▸ **To do**:
For the entries below, report every line that includes the word "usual".

▸ **Exercise materials**:
_ _ _ _

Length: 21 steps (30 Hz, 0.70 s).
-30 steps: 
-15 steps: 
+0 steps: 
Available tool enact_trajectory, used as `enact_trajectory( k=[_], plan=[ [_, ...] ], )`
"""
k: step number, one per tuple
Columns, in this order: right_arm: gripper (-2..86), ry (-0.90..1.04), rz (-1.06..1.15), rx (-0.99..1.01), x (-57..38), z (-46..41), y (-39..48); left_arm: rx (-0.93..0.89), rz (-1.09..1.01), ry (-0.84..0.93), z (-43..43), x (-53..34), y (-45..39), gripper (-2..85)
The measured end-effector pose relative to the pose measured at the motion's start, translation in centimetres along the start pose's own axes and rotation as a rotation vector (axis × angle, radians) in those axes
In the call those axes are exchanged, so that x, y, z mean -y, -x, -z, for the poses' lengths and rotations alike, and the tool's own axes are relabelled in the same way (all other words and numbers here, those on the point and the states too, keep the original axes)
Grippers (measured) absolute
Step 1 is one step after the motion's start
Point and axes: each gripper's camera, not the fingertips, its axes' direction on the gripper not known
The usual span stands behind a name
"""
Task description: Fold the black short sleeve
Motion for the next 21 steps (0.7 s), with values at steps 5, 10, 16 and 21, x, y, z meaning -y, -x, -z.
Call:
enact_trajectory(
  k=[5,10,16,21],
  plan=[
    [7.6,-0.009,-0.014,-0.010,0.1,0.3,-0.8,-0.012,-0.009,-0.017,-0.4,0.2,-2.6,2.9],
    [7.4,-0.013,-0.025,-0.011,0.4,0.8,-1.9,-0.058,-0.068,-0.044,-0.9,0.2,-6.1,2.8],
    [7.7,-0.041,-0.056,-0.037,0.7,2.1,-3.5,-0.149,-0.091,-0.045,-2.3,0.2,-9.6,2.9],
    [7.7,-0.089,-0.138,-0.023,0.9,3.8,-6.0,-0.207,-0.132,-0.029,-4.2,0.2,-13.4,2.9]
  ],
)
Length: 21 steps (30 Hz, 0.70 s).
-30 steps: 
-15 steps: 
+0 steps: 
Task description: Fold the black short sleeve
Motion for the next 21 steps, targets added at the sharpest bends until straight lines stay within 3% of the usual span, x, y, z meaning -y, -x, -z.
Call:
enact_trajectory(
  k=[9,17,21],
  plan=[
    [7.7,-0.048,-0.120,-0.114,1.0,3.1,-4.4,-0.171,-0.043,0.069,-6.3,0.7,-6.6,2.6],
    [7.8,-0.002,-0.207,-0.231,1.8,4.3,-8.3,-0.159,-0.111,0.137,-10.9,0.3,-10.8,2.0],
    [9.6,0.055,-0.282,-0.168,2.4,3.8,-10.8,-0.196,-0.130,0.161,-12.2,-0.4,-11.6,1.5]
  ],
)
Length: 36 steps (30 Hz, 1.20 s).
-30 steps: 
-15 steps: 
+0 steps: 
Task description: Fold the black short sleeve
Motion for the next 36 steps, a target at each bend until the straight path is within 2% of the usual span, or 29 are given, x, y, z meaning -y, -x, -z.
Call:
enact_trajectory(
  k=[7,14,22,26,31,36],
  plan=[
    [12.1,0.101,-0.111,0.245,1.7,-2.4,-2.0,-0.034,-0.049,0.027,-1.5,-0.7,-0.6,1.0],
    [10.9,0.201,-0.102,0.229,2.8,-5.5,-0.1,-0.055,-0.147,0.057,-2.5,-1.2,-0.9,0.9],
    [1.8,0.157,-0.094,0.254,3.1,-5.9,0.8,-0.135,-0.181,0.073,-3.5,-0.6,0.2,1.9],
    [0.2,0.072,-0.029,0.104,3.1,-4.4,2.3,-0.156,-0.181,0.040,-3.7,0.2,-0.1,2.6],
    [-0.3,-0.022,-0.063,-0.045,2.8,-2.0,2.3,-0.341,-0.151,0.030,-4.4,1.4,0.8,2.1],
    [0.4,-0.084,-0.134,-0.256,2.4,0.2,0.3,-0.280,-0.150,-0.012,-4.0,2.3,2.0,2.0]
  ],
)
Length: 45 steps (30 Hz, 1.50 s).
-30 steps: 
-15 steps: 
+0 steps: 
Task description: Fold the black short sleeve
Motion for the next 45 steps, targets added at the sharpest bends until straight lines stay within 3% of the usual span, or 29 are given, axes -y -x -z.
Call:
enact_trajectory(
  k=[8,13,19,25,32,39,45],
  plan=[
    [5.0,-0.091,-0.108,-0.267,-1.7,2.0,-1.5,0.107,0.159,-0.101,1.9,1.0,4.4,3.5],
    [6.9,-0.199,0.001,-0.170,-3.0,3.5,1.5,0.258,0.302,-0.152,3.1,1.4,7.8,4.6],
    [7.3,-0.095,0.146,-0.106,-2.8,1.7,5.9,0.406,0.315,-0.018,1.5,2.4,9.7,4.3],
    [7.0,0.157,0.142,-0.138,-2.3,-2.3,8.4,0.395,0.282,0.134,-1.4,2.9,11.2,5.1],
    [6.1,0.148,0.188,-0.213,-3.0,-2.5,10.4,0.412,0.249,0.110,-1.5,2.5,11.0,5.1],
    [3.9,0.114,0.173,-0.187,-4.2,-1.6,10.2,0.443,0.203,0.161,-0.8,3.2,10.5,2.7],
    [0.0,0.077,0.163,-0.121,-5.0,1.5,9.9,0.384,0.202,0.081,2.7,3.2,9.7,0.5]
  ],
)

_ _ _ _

▸ **Response to the task**:
The usual span stands behind a name
Motion for the next 21 steps, targets added at the sharpest bends until straight lines stay within 3% of the usual span, x, y, z meaning -y, -x, -z.
Motion for the next 36 steps, a target at each bend until the straight path is within 2% of the usual span, or 29 are given, x, y, z meaning -y, -x, -z.
Motion for the next 45 steps, targets added at the sharpest bends until straight lines stay within 3% of the usual span, or 29 are given, axes -y -x -z.

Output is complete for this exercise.